## EXERCISE PROMPT
For this exercise, repeat exactly the lines below starting at the line holding "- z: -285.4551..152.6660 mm" and ending at the line holding "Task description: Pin", both included, with no extra lines and no pictures.

_ _ _ _

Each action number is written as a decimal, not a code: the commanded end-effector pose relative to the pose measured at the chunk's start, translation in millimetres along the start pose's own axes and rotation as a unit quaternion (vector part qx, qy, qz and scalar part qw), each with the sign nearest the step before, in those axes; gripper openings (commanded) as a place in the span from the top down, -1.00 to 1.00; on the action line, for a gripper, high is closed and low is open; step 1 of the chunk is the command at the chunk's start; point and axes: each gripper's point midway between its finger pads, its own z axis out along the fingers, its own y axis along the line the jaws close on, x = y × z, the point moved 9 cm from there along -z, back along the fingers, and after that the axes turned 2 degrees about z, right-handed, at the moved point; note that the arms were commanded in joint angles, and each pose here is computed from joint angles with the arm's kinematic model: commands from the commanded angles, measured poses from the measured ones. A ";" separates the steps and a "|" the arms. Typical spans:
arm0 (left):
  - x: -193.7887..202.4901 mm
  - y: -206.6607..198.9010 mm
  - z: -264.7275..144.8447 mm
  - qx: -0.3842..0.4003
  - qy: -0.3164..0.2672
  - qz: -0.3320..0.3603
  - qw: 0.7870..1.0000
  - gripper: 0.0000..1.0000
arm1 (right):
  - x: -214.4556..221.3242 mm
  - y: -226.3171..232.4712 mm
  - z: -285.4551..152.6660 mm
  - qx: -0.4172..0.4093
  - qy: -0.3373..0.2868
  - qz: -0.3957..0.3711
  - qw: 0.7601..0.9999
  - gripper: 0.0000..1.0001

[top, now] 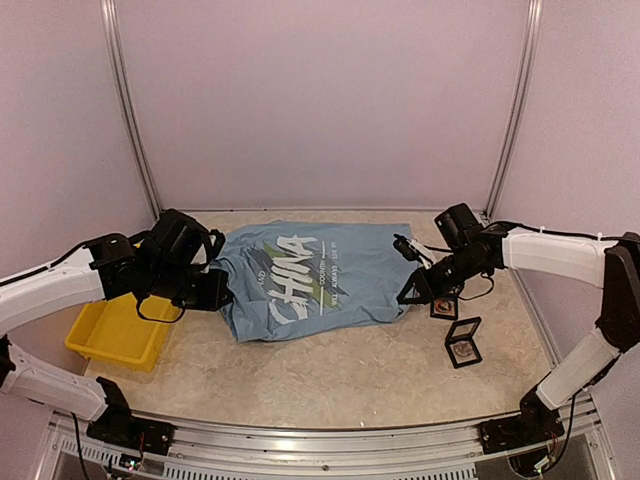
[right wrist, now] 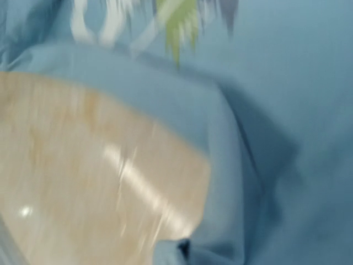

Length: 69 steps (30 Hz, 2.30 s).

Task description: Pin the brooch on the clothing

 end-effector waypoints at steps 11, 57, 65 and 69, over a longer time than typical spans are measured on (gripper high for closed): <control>70.8 11.6 -36.2 -0.077 0.105 -0.092 0.987 1.00 | 45.2 53.1 -41.6 -0.027 0.187 0.103 0.977 1.00; -128.5 61.5 128.6 -0.090 -0.109 0.019 0.990 -0.58 | -110.3 -33.7 91.1 0.182 -0.046 0.010 0.982 0.48; -189.4 109.9 225.8 -0.058 -0.046 0.062 0.995 -0.72 | -88.0 -52.6 128.9 0.171 0.002 0.018 0.985 0.48; -188.1 135.5 274.9 -0.078 0.018 0.049 0.996 -0.82 | -79.2 -56.7 137.7 0.164 0.017 0.025 0.986 0.47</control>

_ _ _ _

## ANSWER TO THIS EXERCISE
  - z: -285.4551..152.6660 mm
  - qx: -0.4172..0.4093
  - qy: -0.3373..0.2868
  - qz: -0.3957..0.3711
  - qw: 0.7601..0.9999
  - gripper: 0.0000..1.0001

[top, now] 
[right wrist, now] 

Length: 69 steps (30 Hz, 2.30 s).

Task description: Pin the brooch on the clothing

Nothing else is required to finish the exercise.